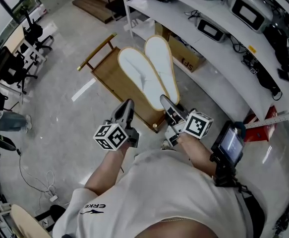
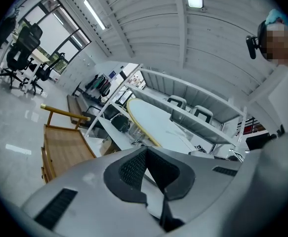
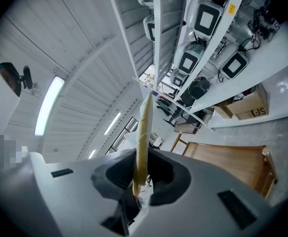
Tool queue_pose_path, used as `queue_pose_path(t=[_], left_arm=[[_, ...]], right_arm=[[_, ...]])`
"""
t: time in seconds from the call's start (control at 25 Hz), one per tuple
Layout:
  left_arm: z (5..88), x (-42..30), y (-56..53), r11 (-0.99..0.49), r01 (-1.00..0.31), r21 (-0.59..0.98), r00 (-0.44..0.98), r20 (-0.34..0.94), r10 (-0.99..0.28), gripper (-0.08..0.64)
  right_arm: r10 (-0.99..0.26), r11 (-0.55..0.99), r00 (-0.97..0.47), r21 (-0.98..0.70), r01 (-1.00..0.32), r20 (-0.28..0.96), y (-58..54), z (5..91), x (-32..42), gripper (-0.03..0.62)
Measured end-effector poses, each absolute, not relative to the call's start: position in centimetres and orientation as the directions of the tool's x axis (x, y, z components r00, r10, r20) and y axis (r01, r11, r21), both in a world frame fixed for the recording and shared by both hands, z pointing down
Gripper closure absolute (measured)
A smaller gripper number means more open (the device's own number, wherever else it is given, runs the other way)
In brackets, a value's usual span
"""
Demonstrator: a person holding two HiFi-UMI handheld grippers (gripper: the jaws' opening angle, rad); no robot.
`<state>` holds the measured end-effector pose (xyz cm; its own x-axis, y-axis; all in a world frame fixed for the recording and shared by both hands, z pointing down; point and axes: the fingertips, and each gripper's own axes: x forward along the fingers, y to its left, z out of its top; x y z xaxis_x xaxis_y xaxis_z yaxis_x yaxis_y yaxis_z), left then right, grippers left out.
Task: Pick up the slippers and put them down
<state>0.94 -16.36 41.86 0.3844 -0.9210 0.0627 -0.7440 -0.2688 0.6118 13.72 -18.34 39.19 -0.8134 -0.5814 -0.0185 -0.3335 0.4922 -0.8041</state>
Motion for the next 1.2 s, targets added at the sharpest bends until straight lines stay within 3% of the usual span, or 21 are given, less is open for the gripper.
queue_pose_path(t=[1.2], left_arm=[[40.7,0.1,-15.3,-0.325,-0.727,0.604,0.450,0.062,-0.891,0.557]], right_arm=[[-0.617,0.484,-0.787,-0.796,-0.363,-0.017,-16.0,38.6,12.3,0.529]])
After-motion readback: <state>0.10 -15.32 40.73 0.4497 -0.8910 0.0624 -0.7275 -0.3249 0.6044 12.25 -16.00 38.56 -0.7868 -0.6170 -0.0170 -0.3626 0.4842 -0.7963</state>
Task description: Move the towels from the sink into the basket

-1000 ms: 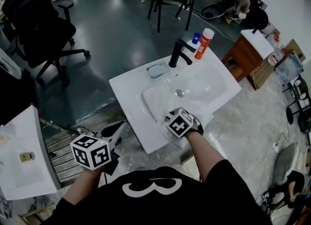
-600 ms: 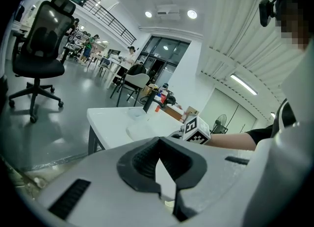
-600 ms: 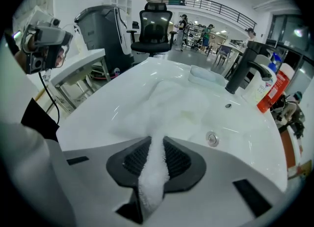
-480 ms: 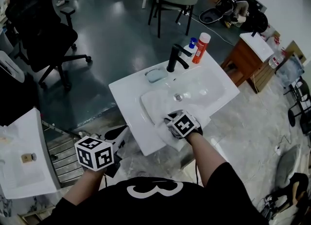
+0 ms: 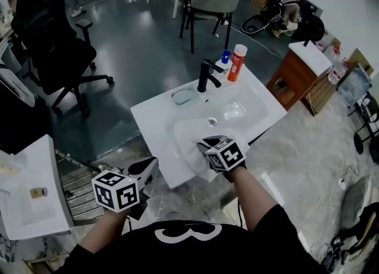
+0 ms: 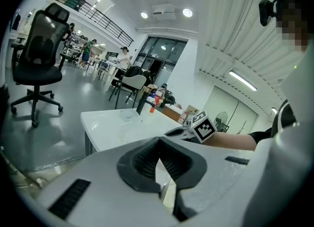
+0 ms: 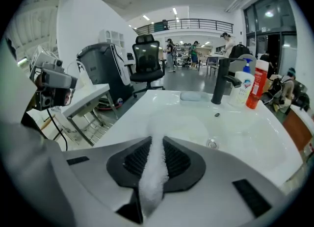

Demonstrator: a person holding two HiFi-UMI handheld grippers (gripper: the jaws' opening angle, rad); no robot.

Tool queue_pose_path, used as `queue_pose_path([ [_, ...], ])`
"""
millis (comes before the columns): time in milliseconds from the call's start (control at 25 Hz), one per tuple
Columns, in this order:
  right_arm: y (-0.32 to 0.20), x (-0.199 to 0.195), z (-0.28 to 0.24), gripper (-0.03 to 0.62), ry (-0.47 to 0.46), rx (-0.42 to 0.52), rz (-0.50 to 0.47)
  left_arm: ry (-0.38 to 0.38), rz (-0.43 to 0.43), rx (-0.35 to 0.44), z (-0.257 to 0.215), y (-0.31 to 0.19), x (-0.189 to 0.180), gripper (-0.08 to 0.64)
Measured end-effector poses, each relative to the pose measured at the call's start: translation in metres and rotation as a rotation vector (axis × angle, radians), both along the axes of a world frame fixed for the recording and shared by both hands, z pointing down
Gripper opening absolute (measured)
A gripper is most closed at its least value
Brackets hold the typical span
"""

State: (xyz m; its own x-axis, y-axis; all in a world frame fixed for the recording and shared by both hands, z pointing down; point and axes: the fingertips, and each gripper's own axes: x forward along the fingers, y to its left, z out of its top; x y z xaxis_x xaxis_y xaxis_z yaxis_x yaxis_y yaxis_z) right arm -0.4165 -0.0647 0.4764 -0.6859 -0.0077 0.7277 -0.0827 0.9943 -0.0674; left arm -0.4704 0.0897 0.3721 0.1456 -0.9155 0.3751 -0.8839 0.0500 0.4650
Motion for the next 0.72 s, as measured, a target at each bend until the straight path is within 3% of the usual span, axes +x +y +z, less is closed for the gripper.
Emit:
queue_pose_path([
  [360,0.011,0.040,-0.071,0.066,-0.235,-0.062,0.086,-0.018,0.024,0.027,-0.020,0.003,0.044,0.005],
  [720,0.017,0.108,-0.143,0.064,-0.382,-0.009,0.155,-0.022,0.074,0.037,-0.030,-0.001,0.100,0.006],
])
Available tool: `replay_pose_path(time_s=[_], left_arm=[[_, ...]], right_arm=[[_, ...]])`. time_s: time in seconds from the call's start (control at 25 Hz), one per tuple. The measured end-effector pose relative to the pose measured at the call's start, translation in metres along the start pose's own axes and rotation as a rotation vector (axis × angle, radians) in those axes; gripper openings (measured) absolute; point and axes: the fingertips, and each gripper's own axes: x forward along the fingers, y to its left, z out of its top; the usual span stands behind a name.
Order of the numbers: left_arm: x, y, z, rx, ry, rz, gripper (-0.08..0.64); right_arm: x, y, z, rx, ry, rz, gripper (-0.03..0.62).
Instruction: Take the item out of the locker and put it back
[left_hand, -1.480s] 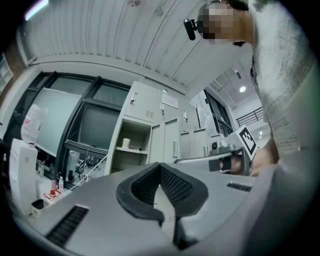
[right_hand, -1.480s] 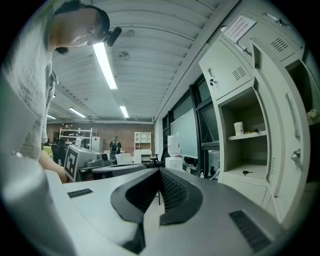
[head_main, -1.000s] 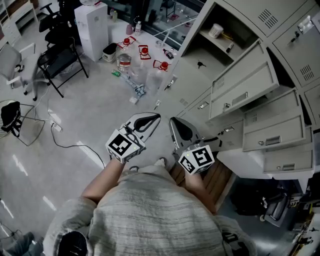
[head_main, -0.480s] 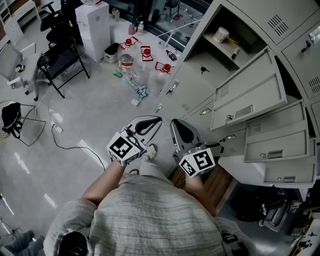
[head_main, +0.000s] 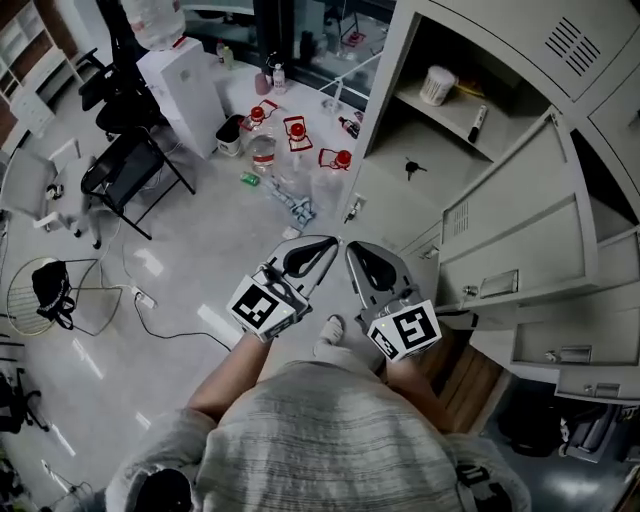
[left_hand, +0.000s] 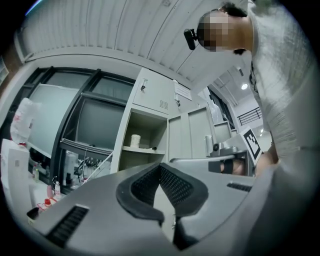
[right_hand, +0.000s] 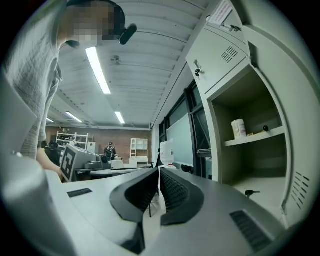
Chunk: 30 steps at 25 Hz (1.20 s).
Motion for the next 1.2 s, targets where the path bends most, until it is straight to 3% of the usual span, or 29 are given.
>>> replay_pose_path(time_s=[0.2,0.52,1.2], left_arm=[[0.048,0.022,0.014,0.018,-0.034,-0.013,0.006],[0.095,0.032,0.011,0.044,-0.011,-0.07,0.006],[0.12,0.067,0.017,0.035,0.014,-0.224,0.006]], right_arm=[[0.02,-0.044,0.012,0.0,-0.021,-0.001,0.026],[0.033,-0.092,0.021,-0.005,-0.049,-0.041,0.026],[0.055,-0.153,0.046,-0.044,-0.05,-0.289,0.028]])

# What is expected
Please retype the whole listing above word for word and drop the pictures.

# Answer to the exercise
Tool queue_pose_path, used as `queue_pose_path(t=[_], left_arm=[[_, ...]], right_arm=[[_, ...]])`
"""
t: time in seconds from the call's start (control at 25 Hz), one per tuple
Layout:
  left_arm: z (5..88), x (-42..30), y (-56..53), r11 (-0.99..0.49), r01 (-1.00..0.31), r21 (-0.59..0.98), r00 (-0.44..0.98), r20 (-0.34..0.94), r10 (-0.99..0.28), gripper (-0.08..0.64)
  right_arm: r10 (-0.99..0.26), r11 (-0.55..0.99), r00 (-0.97..0.47), r21 (-0.98..0.70), r01 (-1.00..0.32), r20 (-0.28..0.96), y (-58..54), z (5..91), x (-32..42), gripper (-0.03..0.62)
Measured end-effector poses, each absolute, not relative to the call's start: position in centimetres and orientation as the directions of the tool's x axis (x, y, z components r00, r10, r20) and y axis (r01, r11, r21), both in a world frame fixed for the recording and shared by both hands, z pointing down
Gripper closure absolute (measured)
A smaller gripper number means more open (the device's own number, wherever else it is given, runs the other way)
In brackets, a value's usual span
"""
Demonstrator: a person holding two HiFi-UMI handheld grippers (gripper: the jaws' opening angle, rad); no robot.
`<state>` holds the measured end-effector pose (xyz cm; its own x-axis, y-axis; all in a world frame fixed for the recording and shared by both hands, z pointing down; point and axes: the fingertips, and each gripper's own axes: x forward along the fingers, y to its left, z out of its top; x y z xaxis_x xaxis_y xaxis_z yaxis_x yaxis_y yaxis_z), left then right, grippers left out.
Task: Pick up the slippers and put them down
<state>0.94 -16.36 41.86 0.3844 -0.9210 0.0627 -0.7440 -0.2688 0.6118 13.72 -18.34 39.19 -0.8134 -0.5814 -0.0185 -0.3335 0.4922 -0.8041</state>
Motion for the next 1.2 s, targets added at the sharpest bends until straight lines stay within 3% of the usual span, or 21 are given, less is open for the gripper.
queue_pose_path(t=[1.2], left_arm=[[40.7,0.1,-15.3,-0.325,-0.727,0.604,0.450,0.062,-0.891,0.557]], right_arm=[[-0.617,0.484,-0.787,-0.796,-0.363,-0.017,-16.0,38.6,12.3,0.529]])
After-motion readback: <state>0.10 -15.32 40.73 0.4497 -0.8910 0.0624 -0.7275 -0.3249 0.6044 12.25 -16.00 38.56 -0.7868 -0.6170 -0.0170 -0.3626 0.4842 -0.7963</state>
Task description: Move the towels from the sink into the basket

-1000 ms: 
-600 ms: 
-600 ms: 
-480 ms: 
+0 ms: 
+0 ms: 
+0 ms: 

Demonstrator: a person holding two HiFi-UMI handheld grippers (gripper: the jaws' opening angle, rad); no robot.

Tool queue_pose_path, used as `queue_pose_path([ [_, ...], ])`
"""
millis (comes before the columns): time in milliseconds from the call's start (control at 25 Hz), one per tuple
Columns, in this order:
  right_arm: y (-0.32 to 0.20), x (-0.199 to 0.195), z (-0.28 to 0.24), gripper (-0.03 to 0.62), ry (-0.47 to 0.46), rx (-0.42 to 0.52), rz (-0.50 to 0.47)
  left_arm: ry (-0.38 to 0.38), rz (-0.43 to 0.43), rx (-0.35 to 0.44), z (-0.257 to 0.215), y (-0.31 to 0.19), x (-0.189 to 0.180), gripper (-0.08 to 0.64)
Measured end-effector poses, each relative to the pose measured at the call's start: translation in metres and rotation as a rotation vector (axis × angle, radians), both along the axes of a world frame fixed for the recording and shared by both hands, z pointing down
Gripper opening absolute (measured)
A gripper is most closed at its least value
Brackets hold the typical span
"""

State: (xyz m; its own x-axis, y-axis; all in a world frame fixed for the recording and shared by both hands, z pointing down; point and axes: the fingertips, and each gripper's own axes: x forward along the fingers, y to its left, z out of its top; x y z xaxis_x xaxis_y xaxis_z yaxis_x yaxis_y yaxis_z) right arm -0.4165 -0.0647 0.4764 -0.6859 -0.0077 0.7277 -0.0827 0.9943 -0.0674; left arm -0.4704 0.0897 0.3721 0.1456 -0.9155 0.3751 -0.8839 0.0500 0.4650
Motion for the next 0.72 s, as measured, a target at each bend until the straight path is within 3% of the usual span, axes +x +y +z, less is closed for the gripper.
Emit:
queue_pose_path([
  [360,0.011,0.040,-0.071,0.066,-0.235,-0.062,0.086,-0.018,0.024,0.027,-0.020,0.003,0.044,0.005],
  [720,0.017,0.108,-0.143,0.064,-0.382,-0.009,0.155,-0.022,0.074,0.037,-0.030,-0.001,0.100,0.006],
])
Available tool: `replay_pose_path(time_s=[_], left_arm=[[_, ...]], right_arm=[[_, ...]])`. time_s: time in seconds from the call's start (control at 25 Hz), one per tuple. The measured end-effector pose relative to the pose measured at the call's start, translation in metres along the start pose's own axes and rotation as a rotation vector (axis × angle, radians) in those axes; gripper openings (measured) absolute; point and axes: the fingertips, and each gripper's own axes: x forward along the fingers, y to its left, z out of its top; the usual span stands behind a name.
Order of the numbers: left_arm: x, y, z, rx, ry, rz, gripper (-0.08..0.64); right_arm: x, y, z, rx, ry, rz, gripper (-0.03..0.62).
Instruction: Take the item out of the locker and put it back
[left_hand, -1.480s] 
[right_hand, -1.480s] 
[head_main, -1.000s] 
[head_main, -0.480s] 
[head_main, +0.000s] 
[left_hand, +0.000s] 
[right_hand, +0.000s] 
Chunk: 30 steps at 25 Hz (1.20 s).
Motion for the next 1.2 s, targets where the path bends most, until it is straight to 3% of the usual span, or 29 are given.
>>> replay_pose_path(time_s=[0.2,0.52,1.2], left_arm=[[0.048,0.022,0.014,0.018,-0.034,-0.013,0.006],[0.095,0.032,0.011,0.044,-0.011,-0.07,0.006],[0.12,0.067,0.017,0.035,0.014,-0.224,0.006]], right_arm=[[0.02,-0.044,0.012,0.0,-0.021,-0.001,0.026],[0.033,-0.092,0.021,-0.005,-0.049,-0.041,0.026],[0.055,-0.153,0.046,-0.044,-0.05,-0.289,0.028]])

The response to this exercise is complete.